His arrest comes less than a week after the paper’s editor-in-chief, publisher and three other executives were detained last Thursday under the national security law and accused of running more than 30 reports calling for foreign sanctions against the city and mainland China since 2019.
Top editor Ryan Law Wai-kwong and publisher Cheung Kim-hung were charged the next day with conspiring to collude with foreign forces and remanded in custody, while the other three were released on bail without charge.
The force earlier cited the publication of the articles – understood to be mostly commentaries and opinion pieces, including several written by the tabloid’s jailed founder Jimmy Lai Chee-ying – as evidence of conspiracy to collude with foreign forces and external elements.
The board of directors at Next Digital on Monday had said Apple Daily’s final edition could be on Saturday if management failed to convince the Security Bureau to release some of the HK$18 million (US$2.32 million) in assets frozen during the police operation.
A few hours before Yeung’s arrest came to light, Next Magazine, a sister publication of Apple Daily, revealed it was shutting down.
Its publisher, Louise Wong Lai-Sheung, made the announcement on the site’s Facebook page on Wednesday, saying its days had come to an end despite having made a smooth transition from a print to online model.

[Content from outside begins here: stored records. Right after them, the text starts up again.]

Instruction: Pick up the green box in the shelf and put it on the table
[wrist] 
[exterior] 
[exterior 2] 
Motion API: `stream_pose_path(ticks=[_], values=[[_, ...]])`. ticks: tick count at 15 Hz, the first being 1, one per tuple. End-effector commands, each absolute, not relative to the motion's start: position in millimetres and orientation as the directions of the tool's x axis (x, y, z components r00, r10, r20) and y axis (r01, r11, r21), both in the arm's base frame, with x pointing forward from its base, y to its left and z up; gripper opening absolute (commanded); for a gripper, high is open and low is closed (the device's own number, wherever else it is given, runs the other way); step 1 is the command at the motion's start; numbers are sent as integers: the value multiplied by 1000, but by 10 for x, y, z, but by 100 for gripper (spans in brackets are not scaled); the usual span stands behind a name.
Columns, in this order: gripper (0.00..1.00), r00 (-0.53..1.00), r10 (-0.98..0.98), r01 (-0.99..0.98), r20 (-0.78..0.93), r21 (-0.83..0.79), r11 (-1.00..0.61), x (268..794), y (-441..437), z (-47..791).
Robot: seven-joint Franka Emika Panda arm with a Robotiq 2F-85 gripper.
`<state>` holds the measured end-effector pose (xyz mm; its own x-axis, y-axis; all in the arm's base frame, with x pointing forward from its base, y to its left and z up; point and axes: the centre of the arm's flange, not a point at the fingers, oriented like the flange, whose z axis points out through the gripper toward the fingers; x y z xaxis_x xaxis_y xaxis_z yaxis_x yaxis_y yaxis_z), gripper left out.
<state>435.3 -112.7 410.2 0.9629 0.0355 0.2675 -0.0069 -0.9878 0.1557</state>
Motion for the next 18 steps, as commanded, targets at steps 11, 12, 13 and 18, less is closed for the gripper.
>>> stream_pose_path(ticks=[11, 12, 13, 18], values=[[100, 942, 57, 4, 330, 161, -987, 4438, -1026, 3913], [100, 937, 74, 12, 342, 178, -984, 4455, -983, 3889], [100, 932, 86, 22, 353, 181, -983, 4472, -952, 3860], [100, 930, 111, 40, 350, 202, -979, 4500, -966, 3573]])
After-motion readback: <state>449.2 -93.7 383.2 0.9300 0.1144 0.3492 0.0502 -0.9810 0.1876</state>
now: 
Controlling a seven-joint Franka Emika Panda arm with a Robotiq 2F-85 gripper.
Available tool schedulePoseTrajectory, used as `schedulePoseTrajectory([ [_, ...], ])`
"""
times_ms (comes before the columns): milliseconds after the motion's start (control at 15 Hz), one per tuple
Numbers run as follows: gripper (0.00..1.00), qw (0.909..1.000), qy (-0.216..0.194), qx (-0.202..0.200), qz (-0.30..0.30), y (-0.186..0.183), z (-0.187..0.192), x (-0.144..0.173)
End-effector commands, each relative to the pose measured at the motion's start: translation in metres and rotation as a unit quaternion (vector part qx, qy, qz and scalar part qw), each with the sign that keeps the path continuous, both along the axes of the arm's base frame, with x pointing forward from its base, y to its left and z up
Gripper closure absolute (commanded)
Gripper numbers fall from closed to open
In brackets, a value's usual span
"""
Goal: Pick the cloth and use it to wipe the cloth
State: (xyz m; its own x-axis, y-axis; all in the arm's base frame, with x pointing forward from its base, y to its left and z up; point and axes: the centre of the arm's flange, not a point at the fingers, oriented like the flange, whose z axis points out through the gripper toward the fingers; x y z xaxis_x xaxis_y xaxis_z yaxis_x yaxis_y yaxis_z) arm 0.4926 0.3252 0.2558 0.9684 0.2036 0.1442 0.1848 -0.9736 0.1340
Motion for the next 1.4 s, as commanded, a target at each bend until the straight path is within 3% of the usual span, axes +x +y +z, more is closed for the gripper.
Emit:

Wong said that since steps were taken to go digital in 2019, it had amassed more than 100,000 subscribers – 40,000 more than its original target – yet failed to generate a profit.
“In June, the editorial department came to realise we had reached the last step before the finishing line. Yes, it’s the finishing line,” she said.
Without alluding to the authorities’ recent move against Apple Daily, Wong delivered a veiled yet forceful message to staff.
“Some colleagues are not ready to let go, holding on to their last shred of hope. I had to tell them bluntly: ‘Stop fantasising!’” she wrote.
“There is no regret as long as we have worked hard for Next Magazine and enjoyed the freedom of the press.”
Apple Daily’s English-language news service and financial news website had already stopped operating on Tuesday. The tabloid’s nightly online news programme aired its last episode a day prior.
About half of the tabloid’s staff resigned over Monday and Tuesday, though remaining journalists had vowed to keep the newspaper running until Friday, when senior management was originally expected to make a final decision on closure.